Krugman: Trump, Trade and Tantrums


              President Donald Trump points to a reporter to ask a question during a media availability in the Rose Garden with Senate Majority Leader Mitch McConnell of Ky., after their meeting at the White House, Monday, Oct. 16, 2017, in Washington. (AP Photo/Alex Brandon)
President Donald Trump points to a reporter to ask a question during a media availability in the Rose Garden with Senate Majority Leader Mitch McConnell of Ky., after their meeting at the White House, Monday, Oct. 16, 2017, in Washington. (AP Photo/Alex Brandon)

MEXICO CITY - Everyone here wants to know what's going to happen to NAFTA - the North American Free Trade Agreement, which has closely linked the economies of Mexico, Canada and the United States for more than two decades. President Donald Trump has described NAFTA as the "worst trade deal ever made." But will he actually destroy it?

Until just a few days ago I was pretty sure that he wouldn't. My guess was that he would negotiate some minor changes to the agreement, declare victory and move on. Markets seemed to agree: The Mexican peso plunged after Trump's election but then rebounded, effectively reaching the verdict that nothing terrible would happen.

But I've been revising that view in light of recent events - especially Trump's health care temper tantrum. Breaking up NAFTA would be terrible for Mexico and bad for the U.S. It would horrify major U.S. business interests, which have spent two decades building their competitive strategies around an integrated North American market. But it might be good for Trump's fragile ego. And that's a reason to fear the worst.

Let's start by admitting that NAFTA, although it led to rapid growth in both Mexican exports to the U.S. and U.S. exports to Mexico, hasn't lived up to the expectations of some of its proponents.

In 1994, when the agreement went into effect, many people hoped that it would jump-start rapid growth in the Mexican economy; it didn't. Some proponents also argued that the United States would run large surpluses in its trade with Mexico; in fact, after its 1995 financial crisis Mexico began running surpluses instead.

Furthermore, growing trade definitely hurt some U.S. workers. Some U.S. companies laid off workers and moved production to Mexico.

By any measure, the costs inflicted by NAFTA were far smaller than those created by imports from China - and those in turn were far smaller than those created by changing technology. For example, the decline in coal-mining employment - caused almost entirely by technological change - or the collapse in truckers' wages - reflecting deregulation and the collapse of union power - had nothing to do with NAFTA. Still, the trade deal caused some real pain.

But admitting this unpleasant reality has almost no bearing on the question of what to do now.

We now live in a North American economy built around the reality of free trade. In particular, U.S., Canadian and Mexican manufacturing are deeply enmeshed with one another.

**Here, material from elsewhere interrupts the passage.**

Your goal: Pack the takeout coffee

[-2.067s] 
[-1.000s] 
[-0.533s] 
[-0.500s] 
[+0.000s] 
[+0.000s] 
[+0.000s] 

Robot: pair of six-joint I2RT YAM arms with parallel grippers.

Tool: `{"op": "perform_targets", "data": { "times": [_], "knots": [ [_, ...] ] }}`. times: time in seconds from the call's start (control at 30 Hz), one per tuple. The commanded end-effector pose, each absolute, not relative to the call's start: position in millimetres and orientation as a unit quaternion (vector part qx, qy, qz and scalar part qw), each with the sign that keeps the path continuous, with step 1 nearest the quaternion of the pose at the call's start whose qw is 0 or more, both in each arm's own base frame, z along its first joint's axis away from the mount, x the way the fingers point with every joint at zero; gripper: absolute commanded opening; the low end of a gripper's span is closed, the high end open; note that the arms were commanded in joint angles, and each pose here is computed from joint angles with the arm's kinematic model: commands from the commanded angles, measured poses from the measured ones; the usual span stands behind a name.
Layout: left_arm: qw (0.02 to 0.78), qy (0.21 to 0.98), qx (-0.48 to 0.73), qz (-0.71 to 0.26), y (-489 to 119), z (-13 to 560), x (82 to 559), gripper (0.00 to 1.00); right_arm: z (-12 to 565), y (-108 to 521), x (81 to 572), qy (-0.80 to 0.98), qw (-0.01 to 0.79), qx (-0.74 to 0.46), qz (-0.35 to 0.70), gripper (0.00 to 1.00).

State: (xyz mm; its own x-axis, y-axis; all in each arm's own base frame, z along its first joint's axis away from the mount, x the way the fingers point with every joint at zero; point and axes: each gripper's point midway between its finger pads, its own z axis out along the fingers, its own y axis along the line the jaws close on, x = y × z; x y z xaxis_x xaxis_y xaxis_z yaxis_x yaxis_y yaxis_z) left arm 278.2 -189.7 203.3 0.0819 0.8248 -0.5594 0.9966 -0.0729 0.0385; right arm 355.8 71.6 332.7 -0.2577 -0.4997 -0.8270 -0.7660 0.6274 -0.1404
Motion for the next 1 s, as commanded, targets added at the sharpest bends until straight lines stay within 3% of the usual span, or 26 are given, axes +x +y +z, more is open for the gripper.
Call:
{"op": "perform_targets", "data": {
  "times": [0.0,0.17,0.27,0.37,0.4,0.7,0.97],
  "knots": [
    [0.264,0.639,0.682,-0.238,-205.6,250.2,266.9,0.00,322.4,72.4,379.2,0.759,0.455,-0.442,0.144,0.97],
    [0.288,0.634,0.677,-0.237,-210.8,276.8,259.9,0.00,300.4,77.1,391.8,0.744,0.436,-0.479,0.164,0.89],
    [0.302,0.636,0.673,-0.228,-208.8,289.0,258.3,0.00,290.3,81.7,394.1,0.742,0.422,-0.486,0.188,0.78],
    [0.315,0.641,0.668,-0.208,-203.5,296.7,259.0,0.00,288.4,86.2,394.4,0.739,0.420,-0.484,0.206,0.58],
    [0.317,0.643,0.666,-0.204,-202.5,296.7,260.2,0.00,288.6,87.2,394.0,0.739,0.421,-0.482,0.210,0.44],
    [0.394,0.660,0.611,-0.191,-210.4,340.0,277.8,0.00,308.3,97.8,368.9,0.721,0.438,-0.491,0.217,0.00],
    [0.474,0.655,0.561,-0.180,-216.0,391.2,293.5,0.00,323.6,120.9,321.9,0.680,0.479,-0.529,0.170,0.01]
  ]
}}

As a result, breaking up or degrading NAFTA would have the same disruptive effects that came from NAFTA's creation: Plants would close, jobs would disappear, communities would lose their livelihoods. And, yes, many businesses, small, large and in some cases huge, would lose many billions of dollars.

So what I and others have been assuming is that those realities would stay Trump's hand. But now I'm not so sure.

For one thing, NAFTA negotiations are going very badly. America's demands - requiring renewal every five years, taking away the ability of businesses to appeal government actions - would undermine the predictability, the assurance of future market access, that was the trade agreement's main point.

Meanwhile, documents leaked to The Washington Post show key administration advisers attributing virtually every social ill, from spousal abuse to divorce, to the loss of manufacturing jobs - and we know that the administration, wrongly, believes that trade treaties are the cause of those job losses.

Most important, look at what Trump has been doing with his open, indeed gleeful sabotage of the U.S. health care system. We've now seen Trump deliberately hurt millions of people and inflict billions of losses on a major industry out of sheer spite.

If he's willing to do that on health care, why assume he won't do the same thing on international trade policy?

NAFTA, then, is at real risk. And if it does get destroyed, the only question is whether the consequences will be ugly, or extremely ugly.